GIR Colloquium: Exploring Leadership mechanisms and conflict: Micro-data from the CIA
Thursday 9th April, via Zoom
Abstract
Scholars believe that the idiosyncratic traits of world leaders make state behavior difficult to predict. If leadership-based uncertainty is important to the conduct of world affairs, the elites in one country should spend time learning about foreign leaders. Do they? If so, what specific traits do they focus on? To isolate the leadership variables that are important in real-world cases, we examine Presidential Daily Briefs (daily intelligence reports from the CIA to the president) from 1962 to 1977 using a combination of machine and hand-coding techniques. We find that the CIA mentions 270 (65%) foreign leaders that take power during the period we have data for. We find systematic variation in the timing of leadership mentions that matches theories about new leaders and uncertainty: leader-specific reporting spikes during leadership transitions, particularly irregular ones. However, there is no increase in leader-specific reporting when a foreign country engages in a militarized crisis or joins a commercial institution. We also find systematic variation in what specific information the CIA reports about foreign leaders. The CIA almost always (90%) reports on leadership autonomy. Yet of the 270 leaders discussed, the CIA reports on a foreign leader’s personal traits (18%), pre-tenure work experience (31%), and the worldviews (29%) in only a handful of cases.
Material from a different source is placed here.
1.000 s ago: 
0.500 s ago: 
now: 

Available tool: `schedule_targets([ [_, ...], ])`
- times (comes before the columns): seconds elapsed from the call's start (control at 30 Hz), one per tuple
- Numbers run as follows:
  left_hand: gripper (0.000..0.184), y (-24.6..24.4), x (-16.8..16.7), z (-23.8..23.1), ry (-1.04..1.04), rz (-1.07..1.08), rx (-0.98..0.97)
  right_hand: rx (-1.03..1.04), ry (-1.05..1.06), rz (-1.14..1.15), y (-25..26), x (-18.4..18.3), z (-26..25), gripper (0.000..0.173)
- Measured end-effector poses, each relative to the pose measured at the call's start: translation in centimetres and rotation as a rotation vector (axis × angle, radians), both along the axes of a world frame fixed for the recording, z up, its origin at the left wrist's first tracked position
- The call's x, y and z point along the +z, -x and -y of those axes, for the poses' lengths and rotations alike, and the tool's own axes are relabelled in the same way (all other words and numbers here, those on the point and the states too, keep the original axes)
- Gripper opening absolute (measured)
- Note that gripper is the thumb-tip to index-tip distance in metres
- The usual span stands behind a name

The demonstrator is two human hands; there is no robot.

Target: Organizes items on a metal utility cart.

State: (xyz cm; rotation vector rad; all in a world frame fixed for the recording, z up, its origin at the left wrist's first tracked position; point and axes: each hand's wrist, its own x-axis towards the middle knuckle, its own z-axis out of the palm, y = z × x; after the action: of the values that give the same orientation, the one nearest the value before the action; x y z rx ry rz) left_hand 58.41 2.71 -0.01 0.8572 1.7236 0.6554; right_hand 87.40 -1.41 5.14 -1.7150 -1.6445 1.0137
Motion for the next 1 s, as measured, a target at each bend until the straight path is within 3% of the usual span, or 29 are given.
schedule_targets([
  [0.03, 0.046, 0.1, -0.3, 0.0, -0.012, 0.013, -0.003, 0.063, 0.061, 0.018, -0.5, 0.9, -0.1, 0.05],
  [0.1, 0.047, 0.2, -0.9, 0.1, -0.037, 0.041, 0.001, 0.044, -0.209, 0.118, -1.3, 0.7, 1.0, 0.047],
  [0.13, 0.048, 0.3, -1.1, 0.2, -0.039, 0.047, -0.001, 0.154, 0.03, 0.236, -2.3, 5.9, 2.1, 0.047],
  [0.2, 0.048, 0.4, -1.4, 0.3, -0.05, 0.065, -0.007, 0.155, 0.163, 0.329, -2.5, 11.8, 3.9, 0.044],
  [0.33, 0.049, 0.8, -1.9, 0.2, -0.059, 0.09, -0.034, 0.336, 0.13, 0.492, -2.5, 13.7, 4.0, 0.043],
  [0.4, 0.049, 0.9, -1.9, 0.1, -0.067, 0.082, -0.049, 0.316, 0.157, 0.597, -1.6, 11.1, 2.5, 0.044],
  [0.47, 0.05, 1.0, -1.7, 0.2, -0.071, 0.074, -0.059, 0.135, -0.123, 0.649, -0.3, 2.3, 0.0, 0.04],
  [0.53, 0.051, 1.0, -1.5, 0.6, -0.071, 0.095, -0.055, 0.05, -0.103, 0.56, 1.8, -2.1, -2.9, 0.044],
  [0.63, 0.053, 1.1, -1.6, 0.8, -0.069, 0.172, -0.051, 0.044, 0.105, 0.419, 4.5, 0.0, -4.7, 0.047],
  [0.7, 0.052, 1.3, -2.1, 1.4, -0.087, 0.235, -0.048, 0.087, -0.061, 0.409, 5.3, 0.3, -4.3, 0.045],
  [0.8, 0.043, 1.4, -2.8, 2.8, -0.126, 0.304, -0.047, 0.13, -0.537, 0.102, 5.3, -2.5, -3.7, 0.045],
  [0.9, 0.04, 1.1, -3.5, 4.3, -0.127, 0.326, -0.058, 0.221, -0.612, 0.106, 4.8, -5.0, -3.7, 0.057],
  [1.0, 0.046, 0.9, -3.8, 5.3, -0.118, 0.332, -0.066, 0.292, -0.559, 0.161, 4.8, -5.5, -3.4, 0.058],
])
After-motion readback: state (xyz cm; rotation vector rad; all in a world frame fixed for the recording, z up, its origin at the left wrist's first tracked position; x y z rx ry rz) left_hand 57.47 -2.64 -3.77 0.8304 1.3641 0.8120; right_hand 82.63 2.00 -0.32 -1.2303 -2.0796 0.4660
The exact information that the CIA reports to the president depends on why a country is important to the United States, and how a leader takes office. For example, the CIA is more likely to report pre-tenure experience for countries prone to militarized disputes, or countries otherwise important for American security interests. But worldviews are commonly reported for American economic partners.
About the Speaker
Michael Joseph is the Henry Chauncey Postdoctoral Fellow at Yale University. Next year, he will start as an Assistant Professor at UC San Diego. He studies international relations with a focus on peace and conflict. Specifically, he developed a new technique to integrate the historical and cultural determinants of a state’s foreign policy into formal models of world politics. Using this technique, he produces unique predictions about conflict during crisis bargaining, power transitions, nuclear bargaining and other interactions critical to American foreign policy. In empirical work, he shows that conflict in these different settings is explained by how states exploit historical information to understand their rival’s motives using survey experiments with real-world intelligence analysts, machine coded text, and statistical methods. Before his academic career, Dr. Joseph worked as a foreign policy consultant in Iraq, Jordan, Australia and elsewhere. For fun, he makes furniture and ice-cream. He was once on comedy central’s (Australian version) “New Faces” as a stand up comic!